● **Assignment**
Each line of the listing where "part" appears should be reported.
——
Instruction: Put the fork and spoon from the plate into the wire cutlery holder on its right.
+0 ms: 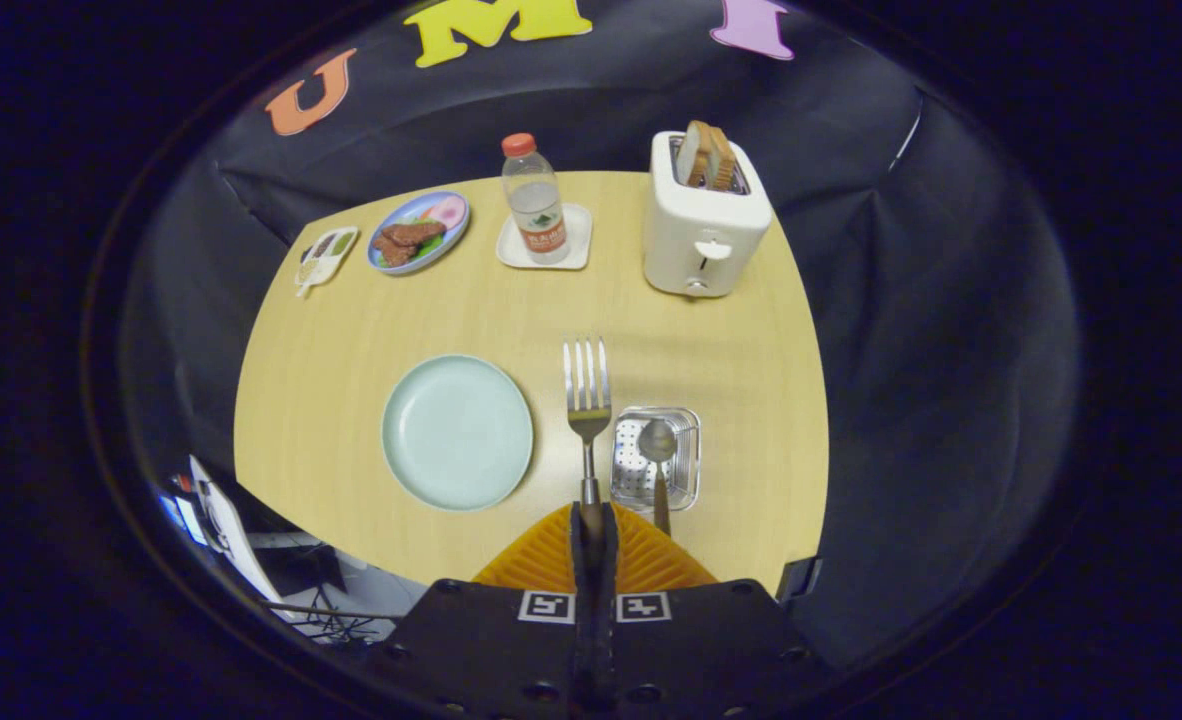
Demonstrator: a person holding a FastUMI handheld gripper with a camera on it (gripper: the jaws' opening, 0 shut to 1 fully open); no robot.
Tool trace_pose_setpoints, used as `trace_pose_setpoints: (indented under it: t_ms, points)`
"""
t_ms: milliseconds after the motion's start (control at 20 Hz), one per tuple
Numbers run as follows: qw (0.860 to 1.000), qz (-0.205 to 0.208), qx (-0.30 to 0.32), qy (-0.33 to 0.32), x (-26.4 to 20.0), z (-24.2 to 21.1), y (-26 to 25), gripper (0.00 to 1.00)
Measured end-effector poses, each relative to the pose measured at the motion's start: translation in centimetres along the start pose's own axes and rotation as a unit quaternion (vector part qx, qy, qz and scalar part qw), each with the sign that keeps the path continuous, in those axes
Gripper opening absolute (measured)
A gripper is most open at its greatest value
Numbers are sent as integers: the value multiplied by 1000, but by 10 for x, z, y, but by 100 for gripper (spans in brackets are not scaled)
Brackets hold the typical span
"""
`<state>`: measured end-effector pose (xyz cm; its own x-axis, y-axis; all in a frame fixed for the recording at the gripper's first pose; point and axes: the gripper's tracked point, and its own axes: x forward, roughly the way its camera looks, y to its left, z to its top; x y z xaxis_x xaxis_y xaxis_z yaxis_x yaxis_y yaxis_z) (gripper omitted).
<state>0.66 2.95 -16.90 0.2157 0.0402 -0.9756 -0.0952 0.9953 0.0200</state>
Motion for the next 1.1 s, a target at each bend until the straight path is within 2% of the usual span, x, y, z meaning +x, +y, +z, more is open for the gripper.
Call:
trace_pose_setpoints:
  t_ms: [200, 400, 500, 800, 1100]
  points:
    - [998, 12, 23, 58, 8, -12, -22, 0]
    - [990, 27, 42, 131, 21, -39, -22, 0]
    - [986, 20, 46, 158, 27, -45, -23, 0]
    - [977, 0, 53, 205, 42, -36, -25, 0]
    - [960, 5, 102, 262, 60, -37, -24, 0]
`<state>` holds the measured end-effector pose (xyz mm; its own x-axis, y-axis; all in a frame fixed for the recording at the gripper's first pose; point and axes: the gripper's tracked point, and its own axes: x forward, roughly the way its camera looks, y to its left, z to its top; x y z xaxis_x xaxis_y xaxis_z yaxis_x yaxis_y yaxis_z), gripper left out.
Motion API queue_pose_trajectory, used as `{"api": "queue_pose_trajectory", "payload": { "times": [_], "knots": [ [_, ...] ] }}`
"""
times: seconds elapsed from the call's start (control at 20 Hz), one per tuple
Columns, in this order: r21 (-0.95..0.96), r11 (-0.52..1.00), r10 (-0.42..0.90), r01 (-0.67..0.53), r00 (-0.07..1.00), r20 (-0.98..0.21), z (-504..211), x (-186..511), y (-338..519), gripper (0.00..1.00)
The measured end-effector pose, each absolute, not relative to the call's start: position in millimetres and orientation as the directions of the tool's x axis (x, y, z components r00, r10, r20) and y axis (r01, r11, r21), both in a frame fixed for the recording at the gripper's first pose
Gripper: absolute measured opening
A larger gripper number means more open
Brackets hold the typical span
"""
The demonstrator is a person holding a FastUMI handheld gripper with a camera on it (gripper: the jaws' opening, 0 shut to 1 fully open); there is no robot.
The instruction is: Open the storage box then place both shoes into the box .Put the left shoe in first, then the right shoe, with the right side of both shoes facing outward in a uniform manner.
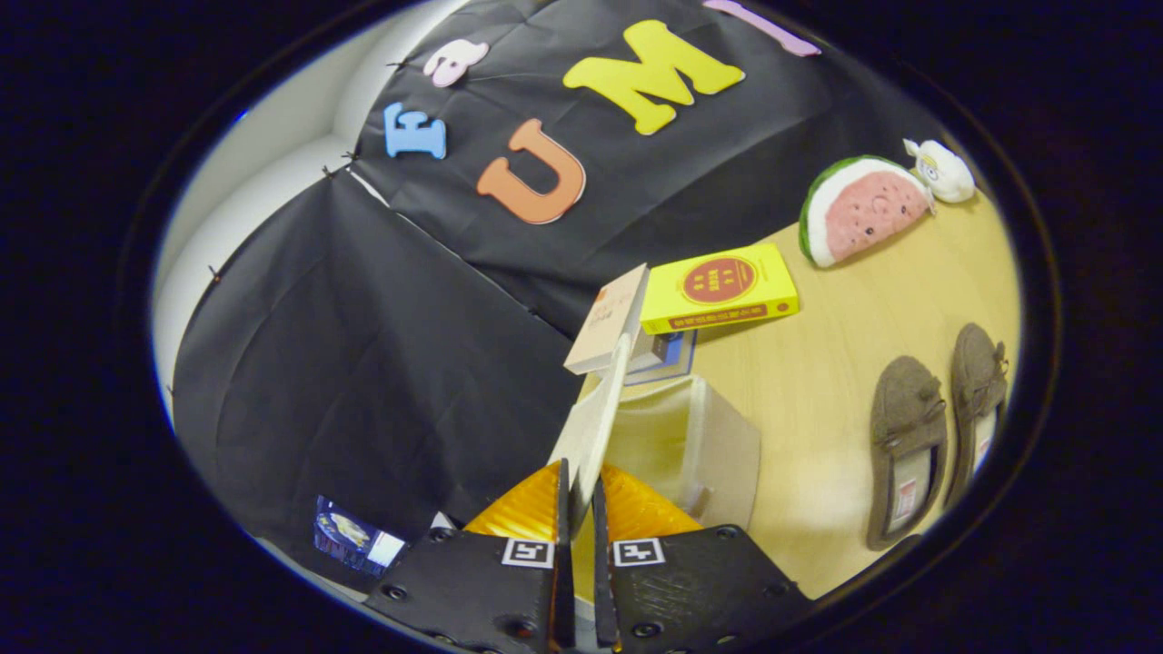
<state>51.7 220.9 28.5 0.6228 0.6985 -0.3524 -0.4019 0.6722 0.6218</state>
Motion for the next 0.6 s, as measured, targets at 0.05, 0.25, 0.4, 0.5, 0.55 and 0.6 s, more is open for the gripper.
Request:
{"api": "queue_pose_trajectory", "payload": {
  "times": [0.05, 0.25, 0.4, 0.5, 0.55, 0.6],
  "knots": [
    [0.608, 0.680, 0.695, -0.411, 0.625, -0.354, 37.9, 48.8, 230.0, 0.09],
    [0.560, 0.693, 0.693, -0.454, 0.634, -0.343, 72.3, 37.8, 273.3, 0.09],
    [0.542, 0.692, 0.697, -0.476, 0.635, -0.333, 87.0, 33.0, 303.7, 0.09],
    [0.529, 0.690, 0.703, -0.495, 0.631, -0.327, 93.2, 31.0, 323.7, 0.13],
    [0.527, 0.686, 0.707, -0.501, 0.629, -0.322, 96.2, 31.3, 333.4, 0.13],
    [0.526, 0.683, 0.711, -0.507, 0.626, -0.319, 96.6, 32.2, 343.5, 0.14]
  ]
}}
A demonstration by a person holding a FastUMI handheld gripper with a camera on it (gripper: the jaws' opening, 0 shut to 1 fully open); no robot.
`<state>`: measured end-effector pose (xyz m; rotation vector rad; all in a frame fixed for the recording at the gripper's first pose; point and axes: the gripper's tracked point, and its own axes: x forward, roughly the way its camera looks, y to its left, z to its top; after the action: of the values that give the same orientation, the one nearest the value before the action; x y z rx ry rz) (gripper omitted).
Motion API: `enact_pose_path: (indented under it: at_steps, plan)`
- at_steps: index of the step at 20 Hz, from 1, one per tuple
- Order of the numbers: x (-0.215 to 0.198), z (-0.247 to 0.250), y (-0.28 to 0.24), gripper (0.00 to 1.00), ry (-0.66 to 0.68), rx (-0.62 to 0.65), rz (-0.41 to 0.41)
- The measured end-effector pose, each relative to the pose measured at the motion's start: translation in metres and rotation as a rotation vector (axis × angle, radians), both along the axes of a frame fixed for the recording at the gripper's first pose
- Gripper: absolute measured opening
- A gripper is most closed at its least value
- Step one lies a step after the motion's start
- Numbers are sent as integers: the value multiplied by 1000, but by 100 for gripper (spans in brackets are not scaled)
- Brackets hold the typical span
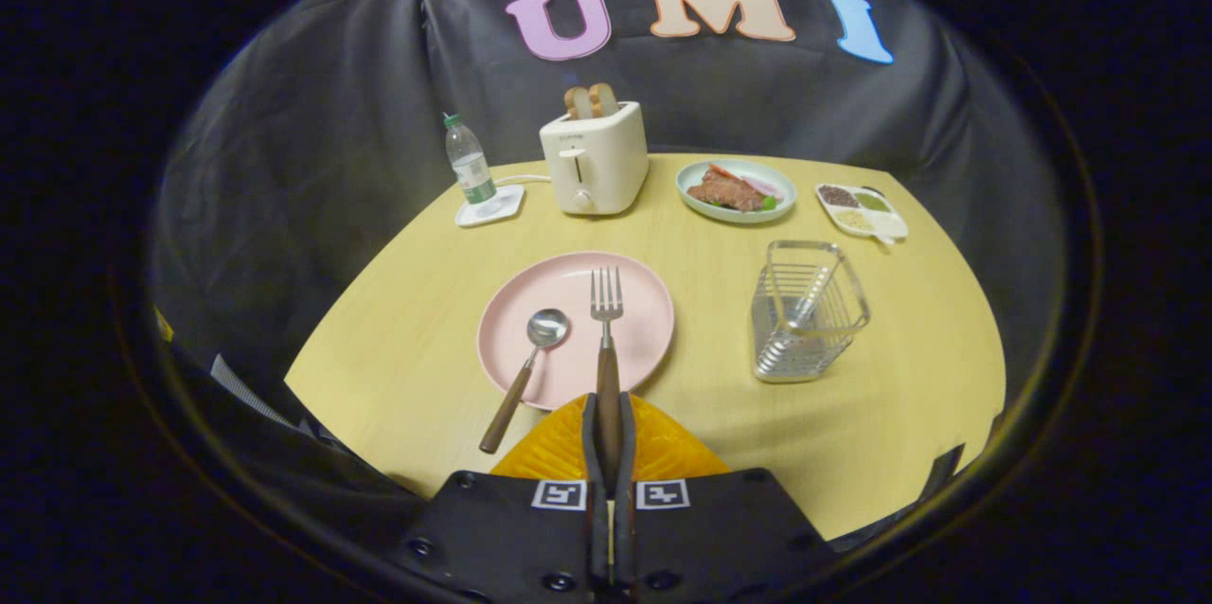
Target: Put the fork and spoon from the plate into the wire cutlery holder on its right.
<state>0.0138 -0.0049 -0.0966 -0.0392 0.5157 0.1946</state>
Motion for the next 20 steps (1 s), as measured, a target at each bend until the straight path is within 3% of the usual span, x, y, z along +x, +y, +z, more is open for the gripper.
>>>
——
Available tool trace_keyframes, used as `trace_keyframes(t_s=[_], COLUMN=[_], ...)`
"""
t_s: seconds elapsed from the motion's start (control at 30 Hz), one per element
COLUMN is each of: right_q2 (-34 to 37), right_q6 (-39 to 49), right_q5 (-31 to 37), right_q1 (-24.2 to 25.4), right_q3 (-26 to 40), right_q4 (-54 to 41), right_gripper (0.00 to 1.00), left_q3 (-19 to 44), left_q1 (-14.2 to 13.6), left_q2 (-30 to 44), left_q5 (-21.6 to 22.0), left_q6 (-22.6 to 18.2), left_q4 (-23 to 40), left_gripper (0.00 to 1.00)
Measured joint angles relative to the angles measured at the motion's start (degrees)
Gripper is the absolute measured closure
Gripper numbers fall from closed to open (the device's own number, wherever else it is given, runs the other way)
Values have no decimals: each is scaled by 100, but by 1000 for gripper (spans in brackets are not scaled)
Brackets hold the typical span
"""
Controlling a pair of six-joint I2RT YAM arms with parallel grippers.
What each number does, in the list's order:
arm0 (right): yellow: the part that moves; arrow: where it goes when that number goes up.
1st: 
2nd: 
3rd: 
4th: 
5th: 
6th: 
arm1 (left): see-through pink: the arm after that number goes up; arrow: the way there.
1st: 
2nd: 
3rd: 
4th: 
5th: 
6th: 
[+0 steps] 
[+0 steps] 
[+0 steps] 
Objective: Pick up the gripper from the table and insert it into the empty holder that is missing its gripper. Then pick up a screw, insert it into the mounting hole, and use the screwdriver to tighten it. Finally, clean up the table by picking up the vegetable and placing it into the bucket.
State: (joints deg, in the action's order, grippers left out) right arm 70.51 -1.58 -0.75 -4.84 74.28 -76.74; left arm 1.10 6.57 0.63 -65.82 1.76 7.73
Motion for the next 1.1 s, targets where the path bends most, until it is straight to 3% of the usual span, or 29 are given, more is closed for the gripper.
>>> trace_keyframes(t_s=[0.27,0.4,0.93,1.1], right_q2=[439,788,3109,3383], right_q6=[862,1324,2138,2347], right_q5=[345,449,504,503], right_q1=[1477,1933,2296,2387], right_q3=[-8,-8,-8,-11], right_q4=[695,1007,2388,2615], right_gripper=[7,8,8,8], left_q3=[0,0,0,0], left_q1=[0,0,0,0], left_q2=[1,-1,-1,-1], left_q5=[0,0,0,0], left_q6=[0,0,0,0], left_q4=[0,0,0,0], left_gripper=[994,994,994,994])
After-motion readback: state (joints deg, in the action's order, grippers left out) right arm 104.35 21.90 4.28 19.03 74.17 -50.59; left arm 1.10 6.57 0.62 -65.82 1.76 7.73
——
● **Answer below**
Measured end-effector poses, each relative to the pose measured at the motion's start: translation in centimetres along the start pose's own axes and rotation as a unit quaternion (vector part qx, qy, qz and scalar part qw), each with the sign that keeps the path continuous, in those axes
arm0 (right): yellow: the part that moves; arrow: where it goes when that number goes up.

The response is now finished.